Frederick County native Dallas White hadn’t even seen a script when he decided to donate more than $2,500 to help jumpstart “Uncle Stan: Coming Out of Retirement,” a planned spinoff show of “The Office” character Stanley Hudson.
At the time, the corresponding Kickstarter campaign had raised about $72,000 of its $300,000 goal, he said. Now, that total is more than $336,000 and White’s donation has given him a title of executive producer on the project.
“I just know from the storyline that this was going to be a hit,” said White, 28, who now lives in Los Angeles. “The amount of fandom that the world [has] with ‘The Office’, there’s already an audience without even there being a product yet.”
The storyline, according to the show’s Kickstarter page, is that Stanley, played by Leslie David Baker, is retired from Dunder Mifflin — “The Office”’s Scranton, Pennsylvania paper company — in Florida, enjoying its beaches, dancing to disco and woodcarving. He gets a call from his nephew, Lucky, asking for help with his two kids and running his motorcycle and flower shop in Los Angeles. Lucky picks up Stanley at Los Angeles Airport in a motorcycle with a sidecar covered in flowers and with no room for his luggage, indicating to Stanley he is in for a challenge.
White, a professional actor and producer, said “Uncle Stan” has a chance to capture a new audience, along with the loyal fanbase of “The Office.”
“It’s pulling him [Stanley] out of retirement, and it kind of relates to a lot of what people go through when they’re retired,” White said. “They get bored, they get angsty, they want to do more things … not only do you have the young fanbase, but you have the old fanbase that relates to that.”

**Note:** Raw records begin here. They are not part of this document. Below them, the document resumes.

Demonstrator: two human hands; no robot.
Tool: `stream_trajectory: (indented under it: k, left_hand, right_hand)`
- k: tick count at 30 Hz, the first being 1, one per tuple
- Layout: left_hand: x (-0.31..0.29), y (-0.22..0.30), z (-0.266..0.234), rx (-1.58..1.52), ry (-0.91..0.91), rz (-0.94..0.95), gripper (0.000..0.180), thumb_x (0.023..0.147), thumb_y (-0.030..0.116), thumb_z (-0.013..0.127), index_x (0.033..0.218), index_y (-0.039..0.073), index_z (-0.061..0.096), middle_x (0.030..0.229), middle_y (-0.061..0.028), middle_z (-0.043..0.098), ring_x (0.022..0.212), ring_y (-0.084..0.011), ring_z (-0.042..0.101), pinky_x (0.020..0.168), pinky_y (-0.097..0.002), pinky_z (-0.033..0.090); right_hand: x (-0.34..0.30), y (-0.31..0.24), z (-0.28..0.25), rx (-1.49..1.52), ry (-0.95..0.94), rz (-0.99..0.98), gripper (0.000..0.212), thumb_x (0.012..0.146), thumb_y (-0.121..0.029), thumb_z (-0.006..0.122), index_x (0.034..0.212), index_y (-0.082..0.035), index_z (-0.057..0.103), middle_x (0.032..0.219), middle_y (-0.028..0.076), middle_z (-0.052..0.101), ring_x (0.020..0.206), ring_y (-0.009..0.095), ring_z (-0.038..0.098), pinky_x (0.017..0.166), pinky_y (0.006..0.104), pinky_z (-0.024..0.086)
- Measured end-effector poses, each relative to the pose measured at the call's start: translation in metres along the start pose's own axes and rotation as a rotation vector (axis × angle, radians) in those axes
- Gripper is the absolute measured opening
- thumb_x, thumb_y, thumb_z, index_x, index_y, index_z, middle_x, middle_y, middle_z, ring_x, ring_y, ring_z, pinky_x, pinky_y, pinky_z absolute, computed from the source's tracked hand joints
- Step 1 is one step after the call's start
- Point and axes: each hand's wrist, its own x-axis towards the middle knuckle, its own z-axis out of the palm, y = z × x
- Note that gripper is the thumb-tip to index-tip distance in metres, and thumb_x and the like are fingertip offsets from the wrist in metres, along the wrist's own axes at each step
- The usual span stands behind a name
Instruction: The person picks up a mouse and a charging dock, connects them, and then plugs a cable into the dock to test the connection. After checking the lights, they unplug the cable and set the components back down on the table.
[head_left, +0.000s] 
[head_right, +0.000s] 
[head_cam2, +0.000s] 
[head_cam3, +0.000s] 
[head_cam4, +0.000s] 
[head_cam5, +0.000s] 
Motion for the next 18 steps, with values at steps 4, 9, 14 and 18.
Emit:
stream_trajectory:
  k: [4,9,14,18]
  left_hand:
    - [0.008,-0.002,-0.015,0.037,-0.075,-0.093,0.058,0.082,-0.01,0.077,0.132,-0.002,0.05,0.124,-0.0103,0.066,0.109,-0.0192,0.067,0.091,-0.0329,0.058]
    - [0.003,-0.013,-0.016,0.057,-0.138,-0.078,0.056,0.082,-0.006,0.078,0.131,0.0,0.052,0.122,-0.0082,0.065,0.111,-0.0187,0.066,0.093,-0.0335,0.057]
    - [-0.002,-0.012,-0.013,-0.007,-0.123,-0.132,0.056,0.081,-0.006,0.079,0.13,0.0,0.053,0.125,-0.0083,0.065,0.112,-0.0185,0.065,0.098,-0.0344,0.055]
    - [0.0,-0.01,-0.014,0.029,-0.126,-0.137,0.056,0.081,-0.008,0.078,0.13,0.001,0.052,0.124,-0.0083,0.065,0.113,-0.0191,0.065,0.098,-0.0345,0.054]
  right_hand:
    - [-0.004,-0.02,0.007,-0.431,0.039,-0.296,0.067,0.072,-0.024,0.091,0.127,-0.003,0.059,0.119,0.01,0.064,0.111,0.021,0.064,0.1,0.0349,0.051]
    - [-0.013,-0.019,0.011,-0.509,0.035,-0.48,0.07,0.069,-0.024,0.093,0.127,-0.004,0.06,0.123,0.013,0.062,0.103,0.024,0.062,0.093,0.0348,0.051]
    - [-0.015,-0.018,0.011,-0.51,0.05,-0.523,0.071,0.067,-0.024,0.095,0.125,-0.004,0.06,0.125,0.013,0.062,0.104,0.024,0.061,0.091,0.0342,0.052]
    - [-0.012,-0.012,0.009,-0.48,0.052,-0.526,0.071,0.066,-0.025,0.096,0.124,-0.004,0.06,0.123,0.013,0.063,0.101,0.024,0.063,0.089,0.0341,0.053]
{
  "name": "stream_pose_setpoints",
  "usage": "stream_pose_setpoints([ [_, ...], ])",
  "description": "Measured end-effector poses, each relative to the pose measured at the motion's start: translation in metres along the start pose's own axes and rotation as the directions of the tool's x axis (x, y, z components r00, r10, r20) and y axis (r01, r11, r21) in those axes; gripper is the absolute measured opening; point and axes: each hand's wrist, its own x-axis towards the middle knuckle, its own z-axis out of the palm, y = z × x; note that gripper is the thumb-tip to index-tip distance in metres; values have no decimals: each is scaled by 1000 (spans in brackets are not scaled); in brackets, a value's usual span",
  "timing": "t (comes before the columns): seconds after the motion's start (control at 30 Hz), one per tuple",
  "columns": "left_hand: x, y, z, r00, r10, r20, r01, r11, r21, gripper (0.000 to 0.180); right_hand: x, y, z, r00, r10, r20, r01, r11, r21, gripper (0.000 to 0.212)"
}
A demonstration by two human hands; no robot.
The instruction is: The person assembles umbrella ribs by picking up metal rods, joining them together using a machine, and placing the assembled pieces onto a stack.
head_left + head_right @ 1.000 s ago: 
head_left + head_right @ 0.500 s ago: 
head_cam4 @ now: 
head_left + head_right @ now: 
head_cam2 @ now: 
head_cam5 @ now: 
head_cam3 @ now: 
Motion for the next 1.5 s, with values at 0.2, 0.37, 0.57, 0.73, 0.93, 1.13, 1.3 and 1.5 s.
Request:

White bounced around the county before graduating from Brunswick High School in 2010 and attending Frederick Community College. He credits Tad Janes and Jeff Keilholtz, two professors who taught him there, for much of his success in acting and the overall film and entertainment industry, including inspiring his passion for method acting and similar mediums.
Janes also taught White at the Maryland Ensemble Theatre, where he is the producing artistic director. He said in an email that White had drive and ambition throughout his time in Frederick, including for the 72 Film Fest and other endeavors.
Janes added he’s excited to see White help make “Uncle Stan” a reality.
“I know Dallas has the drive and tenacity to keep at it, and longevity is the name of the game in the entertainment industry,” Janes wrote.
Keilholtz, a former adjunct professor of Acting at FCC, now serves as artistic director/CEO of Phenomenology, a nonprofit working with local actors and producers; and VP of original programming for Broadway on Demand, a streaming site for watching theater online.
He seconded Janes’ comments on White’s work ethic.
“Dallas was a quiet student,” Keilholtz wrote in an email. “But the quiet was really concentration. He was dialed in to the introduction of the technique and to all that it offered. It was a pleasure to work with him.”
He also commended White’s ambition and likelihood to succeed.
“In my experience with Dallas, he is a young man who does not waste time,” Keilholtz added. “He is focused and works hard and, as a result, works consistently. Having learned and embodied those values on local projects can only help him succeed in projects in larger media markets.”
The run date for the pilot for “Uncle Stan” still needs to be set, but White said the show is probably meant for network television versus a streaming service.
No matter what happens, he is excited for the show’s future.
“I see a very big potential with the premiere, I see a potential of other ‘Office’ characters intervening in the storyline,” White said.
White, who has appeared and worked on other short films and projects like “The Baker Brothers” and also “The Late Late Show with James Corden,” has been trying to work more in comedic roles. “Uncle Stan” might give him that chance, depending on what direction Sardar Khan — an entertainer, businessman and director of “Uncle Stan”—wants to take the show.
“I’m waiting for Sardar Khan to put out a casting call so I can go audition,” White said. “Who knows, maybe I’ll have an experience and end up on the show.”